1

I have a large number of xml files with a structure similar to the following, although they are far larger:

<?xml version="1.0" encoding="UTF-8"?>
<a a1="3.0" a2="ABC">
  <b b1="P1" b2="123">first
  </b>
  <b b1="P2" b2="456" b3="xyz">second
  </b>
</a>

I want to get the following output:

1|1|b1
1|2|b2
2|1|b1
2|2|b2
2|3|b3

where:

  1. Field 1 is the sequence number for nodes /a/b
  2. Field 2 is the sequence number of the attribute as it appears in the xml file
  3. Field 3 is the attribute name (not value)

I don't quite know how to calculate field 2 correctly.

I've prepared the following xslt file:

<?xml version="1.0"?>
<xsl:stylesheet version="1.0" xmlns:xsl="http://www.w3.org/1999/XSL/Transform">
 <xsl:output omit-xml-declaration="yes" indent="yes"/>
 <xsl:strip-space elements="*"/>

 <xsl:template match="@*|node()">
  <xsl:copy>
   <xsl:apply-templates select="@*|node()"/>
  </xsl:copy>
 </xsl:template>

 <xsl:template match="/">
  <xsl:for-each select="a/b/@*">
   <xsl:value-of select="count(../preceding-sibling::*)+1"/>
   <xsl:text>|</xsl:text>
   <!-- TODO: This is not correct -->
   <xsl:value-of select="count(preceding-sibling::*)+1"/>
   <xsl:text>|</xsl:text>
   <xsl:value-of select="name()"/>
   <xsl:text>&#10;</xsl:text>
  </xsl:for-each>
 </xsl:template>

</xsl:stylesheet>

but when I run the following command:

xsltproc a.xslt a.xml > a.csv

I get an incorrect output, as field 2 does not represent the attribute sequence number:

1|1|b1
1|1|b2
2|1|b1
2|1|b2
2|1|b3

Do you have any suggestions on how to get the correct output please?

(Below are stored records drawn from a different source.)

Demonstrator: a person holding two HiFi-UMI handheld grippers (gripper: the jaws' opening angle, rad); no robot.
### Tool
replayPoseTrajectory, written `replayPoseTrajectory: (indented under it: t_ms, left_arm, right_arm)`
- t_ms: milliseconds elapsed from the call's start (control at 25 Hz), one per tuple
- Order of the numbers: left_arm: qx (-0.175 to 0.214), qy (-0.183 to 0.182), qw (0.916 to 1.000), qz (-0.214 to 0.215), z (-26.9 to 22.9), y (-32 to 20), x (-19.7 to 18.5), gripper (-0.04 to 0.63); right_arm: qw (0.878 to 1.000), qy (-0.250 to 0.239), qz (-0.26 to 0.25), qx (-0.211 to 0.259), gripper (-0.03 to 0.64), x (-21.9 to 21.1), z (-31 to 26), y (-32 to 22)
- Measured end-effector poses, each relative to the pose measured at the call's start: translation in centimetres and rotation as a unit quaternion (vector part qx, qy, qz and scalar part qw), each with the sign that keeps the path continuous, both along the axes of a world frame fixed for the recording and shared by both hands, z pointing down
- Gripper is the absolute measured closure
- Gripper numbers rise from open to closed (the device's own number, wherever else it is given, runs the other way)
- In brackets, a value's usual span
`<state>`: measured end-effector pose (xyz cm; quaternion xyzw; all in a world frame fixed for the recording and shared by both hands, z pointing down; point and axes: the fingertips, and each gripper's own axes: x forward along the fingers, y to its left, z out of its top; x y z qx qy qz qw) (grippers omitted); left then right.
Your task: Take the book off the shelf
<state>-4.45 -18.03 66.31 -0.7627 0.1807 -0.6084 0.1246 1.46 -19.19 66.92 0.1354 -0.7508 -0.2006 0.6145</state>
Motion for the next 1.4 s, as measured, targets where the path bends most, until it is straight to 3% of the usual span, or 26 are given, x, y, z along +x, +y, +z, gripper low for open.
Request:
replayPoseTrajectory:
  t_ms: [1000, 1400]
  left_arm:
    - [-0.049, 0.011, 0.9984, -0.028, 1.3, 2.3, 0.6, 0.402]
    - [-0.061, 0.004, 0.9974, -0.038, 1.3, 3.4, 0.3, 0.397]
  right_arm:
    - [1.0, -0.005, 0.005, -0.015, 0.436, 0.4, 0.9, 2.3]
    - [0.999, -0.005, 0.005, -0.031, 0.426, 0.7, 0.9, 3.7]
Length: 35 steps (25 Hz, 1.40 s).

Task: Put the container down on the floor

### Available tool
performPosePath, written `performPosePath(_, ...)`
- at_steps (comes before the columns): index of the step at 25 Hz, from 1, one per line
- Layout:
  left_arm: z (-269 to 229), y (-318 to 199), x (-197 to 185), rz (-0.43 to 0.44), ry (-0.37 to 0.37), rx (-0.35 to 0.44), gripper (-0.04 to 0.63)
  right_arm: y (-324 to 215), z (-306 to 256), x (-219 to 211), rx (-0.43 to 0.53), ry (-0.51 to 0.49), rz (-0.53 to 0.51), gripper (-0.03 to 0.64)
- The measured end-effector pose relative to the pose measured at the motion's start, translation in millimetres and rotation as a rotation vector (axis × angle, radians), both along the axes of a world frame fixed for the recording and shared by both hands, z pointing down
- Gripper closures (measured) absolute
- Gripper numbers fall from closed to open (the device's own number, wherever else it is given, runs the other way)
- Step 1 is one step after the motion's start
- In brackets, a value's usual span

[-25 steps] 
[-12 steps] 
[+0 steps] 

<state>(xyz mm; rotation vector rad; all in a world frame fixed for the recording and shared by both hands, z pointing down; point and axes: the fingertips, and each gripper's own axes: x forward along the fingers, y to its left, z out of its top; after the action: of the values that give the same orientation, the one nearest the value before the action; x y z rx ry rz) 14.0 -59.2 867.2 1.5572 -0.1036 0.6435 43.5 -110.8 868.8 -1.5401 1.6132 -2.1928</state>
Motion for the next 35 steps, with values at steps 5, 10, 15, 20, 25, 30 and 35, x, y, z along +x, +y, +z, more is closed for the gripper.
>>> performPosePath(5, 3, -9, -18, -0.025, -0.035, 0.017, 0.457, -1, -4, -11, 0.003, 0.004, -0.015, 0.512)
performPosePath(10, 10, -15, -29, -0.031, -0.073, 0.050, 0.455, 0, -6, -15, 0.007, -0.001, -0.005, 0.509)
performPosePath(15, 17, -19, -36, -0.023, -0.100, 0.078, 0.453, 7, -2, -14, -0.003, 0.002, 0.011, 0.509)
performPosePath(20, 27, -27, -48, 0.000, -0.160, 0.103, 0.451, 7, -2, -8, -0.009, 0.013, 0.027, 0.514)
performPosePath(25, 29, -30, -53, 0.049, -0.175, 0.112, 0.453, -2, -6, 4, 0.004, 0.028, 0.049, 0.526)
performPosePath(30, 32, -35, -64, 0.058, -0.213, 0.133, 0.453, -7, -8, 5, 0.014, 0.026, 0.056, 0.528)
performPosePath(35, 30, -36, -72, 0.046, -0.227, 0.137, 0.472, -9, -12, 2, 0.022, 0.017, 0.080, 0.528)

Please notice that the answers provided in XSLT to order attributes do not provide a solution to this problem.

The order of attributes is irrelevant in XML. For instance, <a a1="3.0" a2="ABC"> and <a a1="3.0" a2="ABC"> are equivalent.

However this specific question is part of a larger application where it is essential to establish the order in which attributes appear in given xml files (and not in xml files that are equivalent to them).

Yalmar
  • 435
  • 1
  • 4
  • 16
  • Attribute order is insignificant in XML. Possible duplicate of [XSLT to order attributes](https://stackoverflow.com/questions/19718597/xslt-to-order-attributes) – kjhughes Apr 15 '19 at 13:06
  • It is well known that attribute order is insignificant in XML, but that is not the point of this post. Attribute order is significant for the particular application that I'm examining. – Yalmar Apr 15 '19 at 14:53
  • @Yalmar: And the point of my comment was to discourage you from perpetuating that problematic practice. – kjhughes Apr 16 '19 at 13:31

2 Answers2

2

Although, as kjhughes says in comments, attribute order is insignificant. However, you can still select them, and use the position() element to get the numbers you are after (You just can't be sure the order they are output will be the order they appear in the XML, although generally this will be the case).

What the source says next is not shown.